Matt Rosen ’20 reviews a recent book through a philosophical lens

By Matt Rosen

Many of us aspire to be other than we are. We may have come to an institution such as Colorado College with the intention to recreate ourselves, to find ourselves ­— where discovery cannot be so neatly differentiated from invention — to figure out with greater clarity what our interests are, and to enter circumstances by which, through a process of elimination, it might become apparent to us what our interests, in fact, are not. Education is perhaps aspiration par excellence.

Agnes Callard’s recent book, “Aspiration: The Agency of Becoming,” aims to present us with a theory of precisely this phenomenon. What do we do when we aspire to be a person with particular tastes and virtues? How should we go about it? And how might we make sense of those who are in various stages of the process of aspiration and of their actions along the way? 

Suppose that Sophie is not the sort of person who enjoys listening to jazz but wishes to be. We might say that Sophie aspires to be a particular sort of person who finds pleasure in a genre of music previously provoking in her only indifference or even distaste. Sophie aspires not on the basis of values she currently holds, but on the basis of values she wishes to hold at the end of the process of aspiration. In this sense, aspiration is value acquisition: it is a sort of learning to value what one at first did not. 

Against claims that aspiration contradicts the rationality of decision-making based on the current preferences of the deciding agent, Callard tells us that the rationality of aspiration can be upheld.

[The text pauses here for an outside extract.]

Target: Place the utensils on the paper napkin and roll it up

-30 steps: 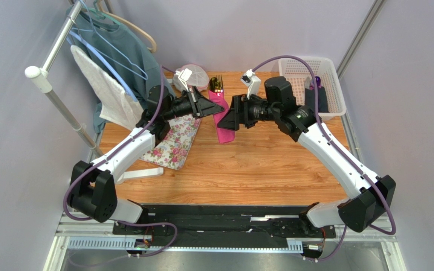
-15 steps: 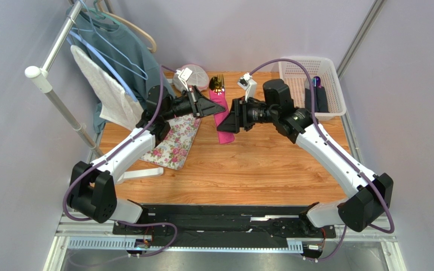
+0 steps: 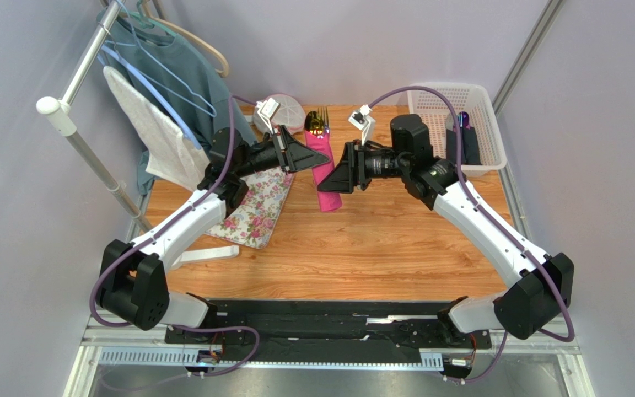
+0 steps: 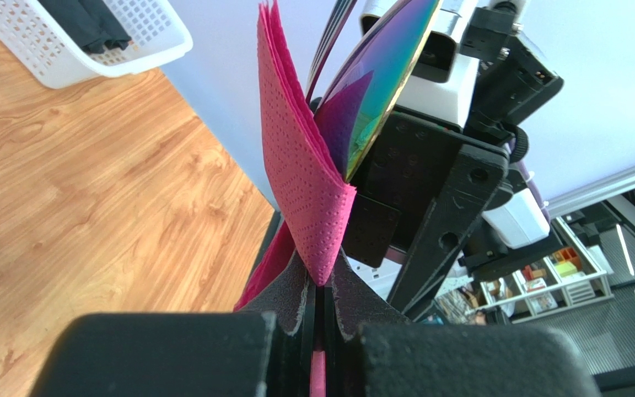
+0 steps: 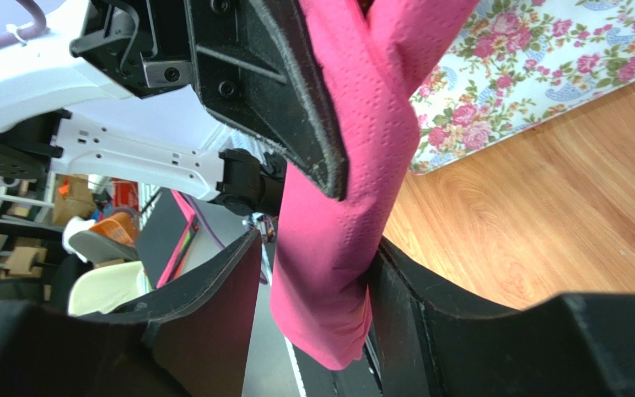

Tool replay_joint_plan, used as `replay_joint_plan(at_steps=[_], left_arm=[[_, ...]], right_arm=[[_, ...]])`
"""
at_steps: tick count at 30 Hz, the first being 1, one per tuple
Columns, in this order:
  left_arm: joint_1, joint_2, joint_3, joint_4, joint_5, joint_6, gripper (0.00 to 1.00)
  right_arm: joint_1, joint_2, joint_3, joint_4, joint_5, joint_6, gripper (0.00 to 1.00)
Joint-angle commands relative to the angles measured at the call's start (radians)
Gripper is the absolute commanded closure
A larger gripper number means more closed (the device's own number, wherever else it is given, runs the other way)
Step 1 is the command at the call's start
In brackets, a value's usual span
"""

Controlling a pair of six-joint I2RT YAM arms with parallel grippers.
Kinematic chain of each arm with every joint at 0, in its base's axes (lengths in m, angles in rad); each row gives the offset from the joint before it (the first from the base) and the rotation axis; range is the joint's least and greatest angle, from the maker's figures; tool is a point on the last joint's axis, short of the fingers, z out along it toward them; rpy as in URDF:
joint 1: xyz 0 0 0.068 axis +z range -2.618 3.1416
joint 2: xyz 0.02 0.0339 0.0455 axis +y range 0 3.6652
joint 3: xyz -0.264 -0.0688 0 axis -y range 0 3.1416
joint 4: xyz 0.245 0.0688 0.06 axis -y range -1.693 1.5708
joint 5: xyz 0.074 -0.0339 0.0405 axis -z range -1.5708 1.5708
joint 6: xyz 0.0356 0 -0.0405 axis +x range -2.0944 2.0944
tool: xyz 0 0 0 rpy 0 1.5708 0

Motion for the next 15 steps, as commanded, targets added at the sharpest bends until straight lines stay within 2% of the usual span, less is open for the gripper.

In order to make this case, she draws a distinction between aspiration on the one hand, and ambition and self-cultivation on the other. 

The desire to be the sort of person who would write a novel, for example, might be understood in the context of aspiration if the desiring person does not presently value the writing of a novel in such a way as to take on that project. Nonetheless, this person can see the value of being someone who would attempt this project, and undertakes the learning process through which this becoming is possible. 

The ambition to write a novel is a phenomenon whose signification stems from already held values; she who has this ambition already values it. If an agent can become, via self-cultivation, the sort of person who would write a novel, then this becoming is intelligible in light of the growth of already held values. The cultivation of these values leads to the desired result, and thus no acquisition of novel values is required. 

Self-creation, Callard thinks, is possible despite objections to the contrary. As a process of learning to value, it is teleological: it is the self to which one aspires that justifies the action of the aspiring subject in the present. The self-to-come is the endpoint that renders sensible the action of the self along a trajectory from the vague sense of a certain character with desired values to the acquisition of that character. 

Because the self-creation of aspiration is a form of ethical learning, Callard defends the thesis that one cannot aspire to what is not good. One can have the ambition to become a gangster, and one can engage in self-cultivation to realize the wish to become a gangster, but one cannot aspire to this becoming. This is another way in which aspiration is a distinct phenomenon — one that forces us to reconsider what we think about practical rationality, moral psychology, and moral responsibility. 

There are a number of objections one might raise to Callard’s account. Concerning responsibility, Callard’s theory of aspiration is such that an agent can be lauded for his traits or features, but only if those traits or features are the product of a process of aspiring. Given the condition that one can only aspire to what is good, it follows that an agent is worthy of blame regarding his traits, only if he has neglected to aspire to change them for the better. 

Because aspiration is, especially in its early stages, something of a communal endeavor, we might worry that Callard’s account will lead to praising people or holding them responsible for the effects of the environments they inhabit. We might take seriously the intuition that one can be held culpable for a vice even while aspiring to change it into a virtue.

Another question we might ask concerns the relation between aspiring to be other than we are and hospitality toward ourselves: Can we aspire and yet accept who we are in some fundamental way? 

We might also wonder about the very need for a theory of aspiration: If we already aspire in our lives, why bother conceptualizing the phenomenon? Perhaps the picture we typically hold of aspiration is not satisfactory and leads us to aspire poorly, and so Callard is betting that understanding aspiration will result in aspiring with greater aptitude. 

There is a case to be made here concerning the relationship between understanding a phenomenon more thoroughly and leading the moral life with greater ease or preparedness. It remains to be seen if Callard’s book will have the latter impact on those who read it, but since there is at least a chance of this, and since all of us who, in whatever sense, wish to learn are thereby aspiring to something, it seems that we would do well to read Callard’s book and to recommend it widely.